= Theaitre =

Artificial intelligence centered research project

Theaitre (stylized as THEaiTRE) is an interdisciplinary research project investigating to what extent artificial intelligence is able to generate theatre play scripts. The first theatre play produced within the project, AI: When a Robot Writes a Play, premiered online on February 26, 2021.

== Goal ==
Following similar previous projects such as Sunspring, a short sci-fi movie with an automatically generated script, the THEaiTRE project investigates whether current language generation approaches are mature enough to generate a theatre play script that could be successfully performed in front of an audience.
The project falls within the area of generative art, famously represented e.g. by the portrait of Edmond de Belamy which was generated by an artificial neural network. In this field, artists are trying to use automated techniques to create "art", questioning the modern definition of art itself.

More broadly, the project aims at promoting cooperation rather than competition of humans and artificial intelligence as the more beneficial approach for both.

The first theatre play created within the project, titled AI: When a Robot Writes a Play, was presented in February 2021 at the 100th anniversary of the premiere of the R.U.R. theatre play by the Czech author Karel Čapek to celebrate the invention of the word "robot". While R.U.R. was a play written by a human about robots (and humans), THEaiTRE tried to reverse this idea by presenting a play written by a "robot" (artificial intelligence) about humans (and robots).
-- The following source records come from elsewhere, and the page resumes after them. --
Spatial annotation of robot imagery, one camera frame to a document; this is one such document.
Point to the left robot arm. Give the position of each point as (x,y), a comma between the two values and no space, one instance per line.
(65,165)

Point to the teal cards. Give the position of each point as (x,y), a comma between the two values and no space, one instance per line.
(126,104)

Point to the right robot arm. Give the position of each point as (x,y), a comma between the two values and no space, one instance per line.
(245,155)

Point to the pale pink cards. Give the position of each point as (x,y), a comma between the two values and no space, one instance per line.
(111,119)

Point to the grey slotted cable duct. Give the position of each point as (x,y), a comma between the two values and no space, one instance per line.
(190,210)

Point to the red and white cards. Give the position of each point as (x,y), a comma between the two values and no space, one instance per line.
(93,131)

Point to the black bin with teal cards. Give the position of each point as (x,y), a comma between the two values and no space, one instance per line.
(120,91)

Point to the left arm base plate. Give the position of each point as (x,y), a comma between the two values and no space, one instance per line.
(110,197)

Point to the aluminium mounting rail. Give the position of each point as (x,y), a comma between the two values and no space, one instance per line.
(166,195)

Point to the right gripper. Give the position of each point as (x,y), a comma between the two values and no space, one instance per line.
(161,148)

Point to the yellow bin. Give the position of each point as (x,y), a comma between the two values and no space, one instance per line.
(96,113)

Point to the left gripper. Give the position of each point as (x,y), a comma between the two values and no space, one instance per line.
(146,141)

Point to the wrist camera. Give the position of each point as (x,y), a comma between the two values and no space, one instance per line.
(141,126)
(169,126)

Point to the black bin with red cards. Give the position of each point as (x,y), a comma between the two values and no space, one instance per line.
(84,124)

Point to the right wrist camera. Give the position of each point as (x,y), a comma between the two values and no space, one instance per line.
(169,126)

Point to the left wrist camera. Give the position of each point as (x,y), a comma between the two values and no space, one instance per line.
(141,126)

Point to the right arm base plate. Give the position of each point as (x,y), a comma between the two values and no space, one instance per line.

The script of the play was published online, with marked parts of the text which were written manually or manually post-edited. The analysis shows that 90% of the script is automatically generated, with 10% manually written or manually post-edited.

The project also plans to produce a second play in 2022, addressing some of the many shortcomings of the approach used to generate the first play, as well as attempting to further minimize the amount of human influence on the script.

== Approach ==

At the core of the project is the GPT-2 language model by OpenAI with various adjustments motivated by the task of generating theatre play scripts, for which the model is not particularly trained.

The GPT-2 model is used in the usual way, providing it with a start of a document and prompting it to generate a continuation of the document. Specifically, the input for GPT-2 in this project is typically a short description of the scene setting, followed by a few lines to introduce the characters and start the dialogue. The model then generates 10 continuation lines, and hands control to the user, who can then either ask the model to continue generating, or make various edits before letting the model to generate further, deleting some parts of the script or adding new lines into the script.

The adjustments include restricting the generator to only produce lines pertaining to characters appearing in the input prompt, limiting the repetitiveness of the generated text, and employing automatic summarization of the input prompt and the generated text to overcome the limitation of the GPT-2 model which only attends to the last 1,024 subword tokens.

The limitations of the model include, among other, a lack of distinctiveness and self-consistency of the characters, an inability to generate the script for the whole play (scripts for individual scenes are generated independently), and errors due to the employment of automated machine translation, as GPT-2 generates English texts but the final play script is being produced in Czech language.

The source codes of the project are available under the MIT licence. The project has also published some sample outputs.

== Team ==
The project is a cooperation of the following experts, all based in Prague, Czech Republic:
- computational linguists from the Faculty of Mathematics and Physics, Charles University
- theatre experts from the Švanda Theatre and from the Theatre Faculty of the Academy of Performing Arts in Prague
- hackers from CEE Hacks

The project is financially supported by the Technology Agency of the Czech Republic.